Like all written texts, these
words are capable of many interpretations—and you know, of course, that as soon
as there is a possibility of interpreting words in different ways, someone
somewhere is eventually going to get it wrong.
This is why we have a Supreme Court, to ensure that the Constitution based
on the Declaration is applied fairly and justly to the laws of the land. In a certain respect it’s actually a good
thing that the Declaration can be interpreted in different ways, because one of
those ways is the Catholic way. For we
Catholics do indeed believe that all men are created equal in the eyes of God,
whether they be kings or paupers, white men or black men, or even women! We were all born with a soul, a soul with
free will, that allows all of us the same potential for eternal salvation or
damnation. It’s the actions of each
person, their thoughts, words and deeds, that will determine how God will judge
us, certainly not by our gender, our nationality, or the color of our skin.
The question of whether we have
unalienable rights to life, liberty and the pursuit of happiness, is somewhat
more vexed. The founding fathers were
mostly slave owners, and this gave rise, and still does, to the conflict
between what the Declaration says and the reality of slavery which was allowed
to continue. If I may be permitted to
quote an Englishman on this “hallowed day”, the abolitionist Thomas Day wrote,
in 1776, that “If there be an object truly ridiculous in nature, it is an
American patriot, signing resolutions of independency with the one hand, and
with the other brandishing a whip over his affrighted slaves.” Thomas Jefferson, for example, wrote a whole
paragraph in his original draft of the Declaration, condemning the slave trade
as an assemblage of horrors. Meanwhile,
he owned six hundred slaves on his Monticello plantation. Another signer of the Declaration on the
other hand, William Whipple, freed his slave, believing that he could not both
fight for liberty and own slaves at the same time.

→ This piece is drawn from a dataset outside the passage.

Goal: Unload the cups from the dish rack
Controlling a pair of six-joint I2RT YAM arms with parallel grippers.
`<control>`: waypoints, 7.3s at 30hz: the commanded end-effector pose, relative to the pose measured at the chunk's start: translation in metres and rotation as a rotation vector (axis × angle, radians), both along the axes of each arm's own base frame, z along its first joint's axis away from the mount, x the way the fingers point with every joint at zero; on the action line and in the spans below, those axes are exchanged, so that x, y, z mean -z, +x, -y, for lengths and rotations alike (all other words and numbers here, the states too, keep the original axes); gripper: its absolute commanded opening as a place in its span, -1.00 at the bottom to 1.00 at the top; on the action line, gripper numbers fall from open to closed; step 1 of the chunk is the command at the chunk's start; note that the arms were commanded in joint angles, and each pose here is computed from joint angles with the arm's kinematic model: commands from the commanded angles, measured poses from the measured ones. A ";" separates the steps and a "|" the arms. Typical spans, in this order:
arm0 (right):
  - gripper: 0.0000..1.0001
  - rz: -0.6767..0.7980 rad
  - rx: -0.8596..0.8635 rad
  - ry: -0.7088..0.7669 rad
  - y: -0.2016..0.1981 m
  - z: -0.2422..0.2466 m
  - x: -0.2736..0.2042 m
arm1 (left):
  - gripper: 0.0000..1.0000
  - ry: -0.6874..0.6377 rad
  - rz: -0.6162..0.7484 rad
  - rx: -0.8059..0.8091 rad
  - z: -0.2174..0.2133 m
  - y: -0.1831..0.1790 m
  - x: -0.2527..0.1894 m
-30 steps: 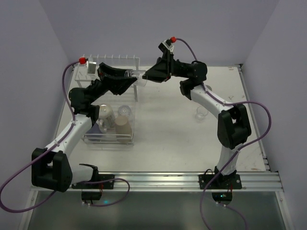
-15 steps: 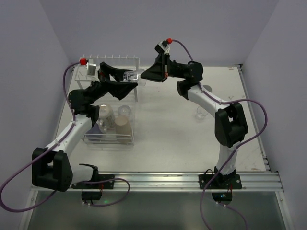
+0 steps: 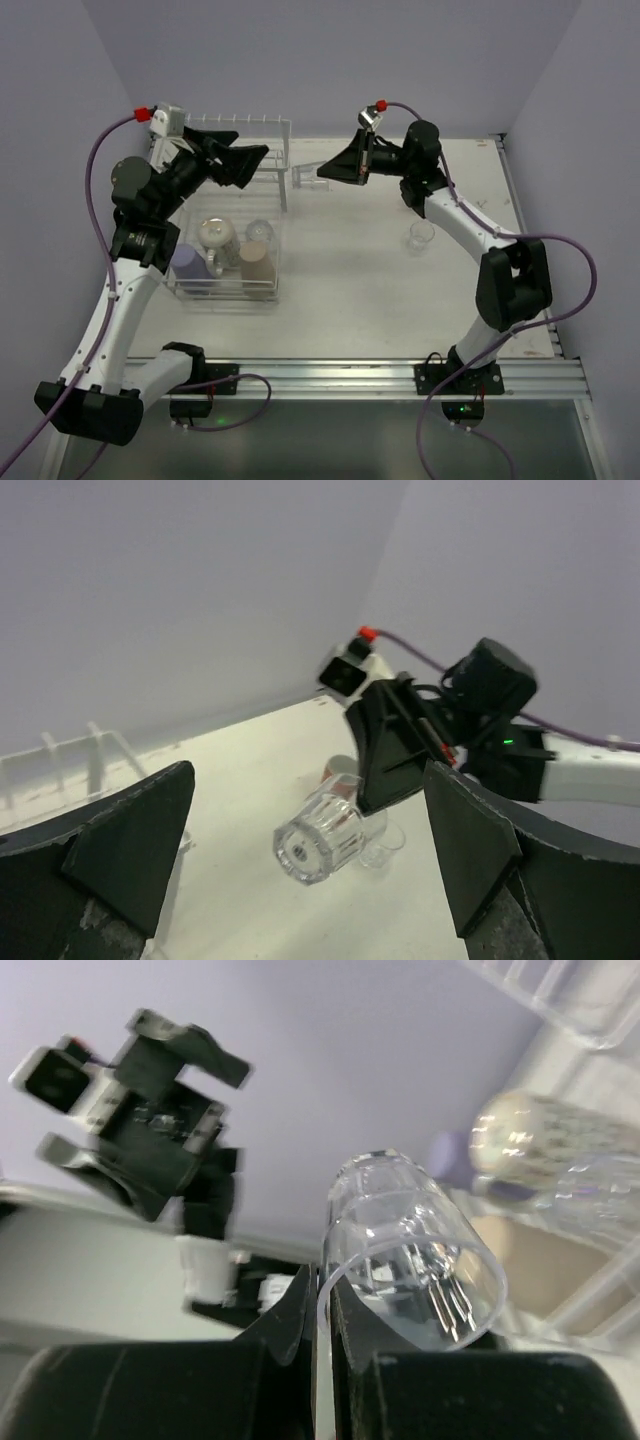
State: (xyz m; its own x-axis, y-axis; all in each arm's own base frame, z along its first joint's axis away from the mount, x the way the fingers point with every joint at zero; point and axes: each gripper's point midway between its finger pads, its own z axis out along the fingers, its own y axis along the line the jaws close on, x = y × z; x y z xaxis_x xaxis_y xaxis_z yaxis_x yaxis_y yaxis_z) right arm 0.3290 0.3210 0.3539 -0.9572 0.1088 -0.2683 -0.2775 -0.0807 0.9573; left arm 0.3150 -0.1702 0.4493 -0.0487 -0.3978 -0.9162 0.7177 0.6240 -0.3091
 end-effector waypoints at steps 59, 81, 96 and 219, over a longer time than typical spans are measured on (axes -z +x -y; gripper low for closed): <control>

Since the signing of the Declaration
of Independence, slavery continued for many years, especially in the southern
part of the United States. Heavily
Democratic, the South remained a bastion of racism even after abolition, with the
segregation of blacks institutionalized by strict state laws that continued
into my own lifetime. Groups like the Ku
Klux Klan helped enforce these laws in ways that can be described only as
barbarous, lynching with impunity any negroes they spotted “stepping out of
line.”
Interestingly enough, the Klan
was also intensely anti-Catholic, and that leads us to the very important
observation that Catholics followed the spirit of the Declaration of Independence
far better than many of their more fanatical Protestant brethren. And for this reason, Catholics were generally
mistrusted and even hated, in the Deep South, because as we’ve pointed out
already , we actually do believe that all men are created equal in the sight of
God, and that no man has the right to “own” another. We believe in those unalienable rights, like
Liberty for example, endowed by their Creator.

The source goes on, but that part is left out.